Work to be completed: Return only the lines below starting at the line containing "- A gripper" and ending at the line containing "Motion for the", both included, exactly as they are and with no pictures.

Data shown:
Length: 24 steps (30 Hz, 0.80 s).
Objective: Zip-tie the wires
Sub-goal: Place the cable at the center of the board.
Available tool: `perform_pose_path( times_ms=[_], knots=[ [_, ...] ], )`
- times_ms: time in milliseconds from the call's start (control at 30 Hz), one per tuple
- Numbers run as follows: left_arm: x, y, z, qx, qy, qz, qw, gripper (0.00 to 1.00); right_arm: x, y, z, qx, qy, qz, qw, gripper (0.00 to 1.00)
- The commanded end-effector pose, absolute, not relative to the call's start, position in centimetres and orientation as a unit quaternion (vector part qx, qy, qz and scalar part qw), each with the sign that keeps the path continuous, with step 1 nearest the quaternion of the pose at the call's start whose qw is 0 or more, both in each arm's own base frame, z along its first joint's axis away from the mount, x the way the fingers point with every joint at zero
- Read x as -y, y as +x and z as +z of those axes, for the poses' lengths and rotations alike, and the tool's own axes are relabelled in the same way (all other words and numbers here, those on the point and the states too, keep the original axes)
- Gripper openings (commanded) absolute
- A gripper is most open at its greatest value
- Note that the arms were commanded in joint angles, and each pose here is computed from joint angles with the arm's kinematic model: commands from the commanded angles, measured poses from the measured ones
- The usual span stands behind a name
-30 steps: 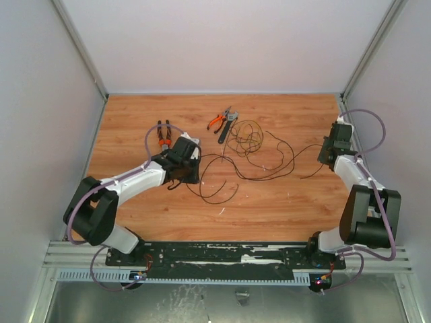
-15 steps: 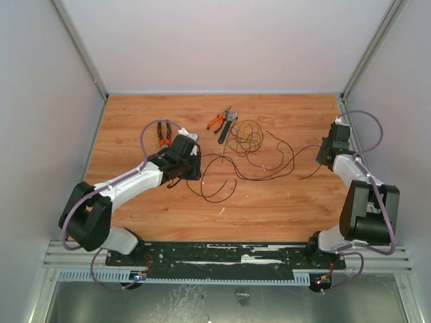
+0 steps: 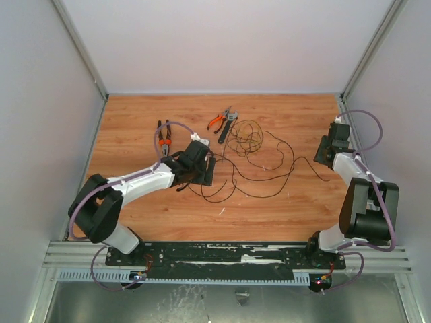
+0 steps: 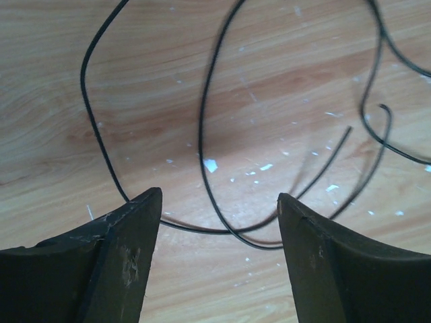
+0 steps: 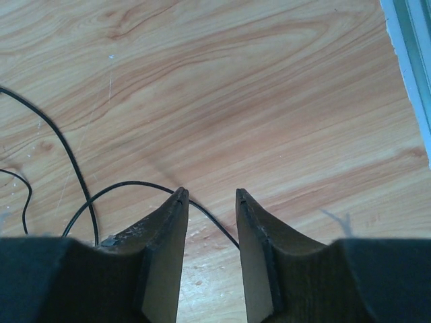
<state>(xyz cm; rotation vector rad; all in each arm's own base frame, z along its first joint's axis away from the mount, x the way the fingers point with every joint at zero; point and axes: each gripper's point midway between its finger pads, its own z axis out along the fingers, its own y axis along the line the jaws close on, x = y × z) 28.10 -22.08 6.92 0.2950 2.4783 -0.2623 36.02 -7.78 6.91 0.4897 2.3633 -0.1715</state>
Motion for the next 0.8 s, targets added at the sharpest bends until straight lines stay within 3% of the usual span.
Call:
perform_pose_path(
  times_ms=[0,600,767],
  knots=[
    [21.6,29.7,6.7,-0.938,0.093,-0.061,0.329,0.76,8.0,37.1,8.9,-0.904,0.186,-0.061,0.379,0.36],
    [18.2,29.1,2.3,-0.944,0.104,0.062,0.306,0.78,7.7,37.7,10.3,-0.896,0.179,-0.051,0.402,0.39],
    [16.0,29.0,3.2,-0.936,0.102,0.112,0.317,0.84,7.7,37.8,10.4,-0.896,0.177,-0.049,0.405,0.39]
  ],
)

Exercise answer:
- A gripper is most open at its greatest value
- Note that the arms were commanded in joint angles, and each pose here is computed from joint angles with the arm's kinematic model: commands from the commanded angles, measured poses from the measured ones
- The usual span stands behind a name
-30 steps: 
-15 steps: 
+0 steps: 
+0 steps: 
+0 steps: 
<state>(xyz cm; rotation vector rad; all in each arm's own base frame, z along its first joint's axis away from the mount, x the way the fingers point with every joint at zero; point and axes: each gripper's point midway between its finger pads, its own z axis out along the fingers, its own y axis along the line the jaws close on, x = y × z) 28.10 -22.08 6.92 0.2950 2.4783 -0.2623 36.02 -7.78 6.91 0.4897 2.3633 -0.1715</state>
Motion for the next 0.8 s, targets added at the sharpest bends until straight lines stay within 3% of the usual span.

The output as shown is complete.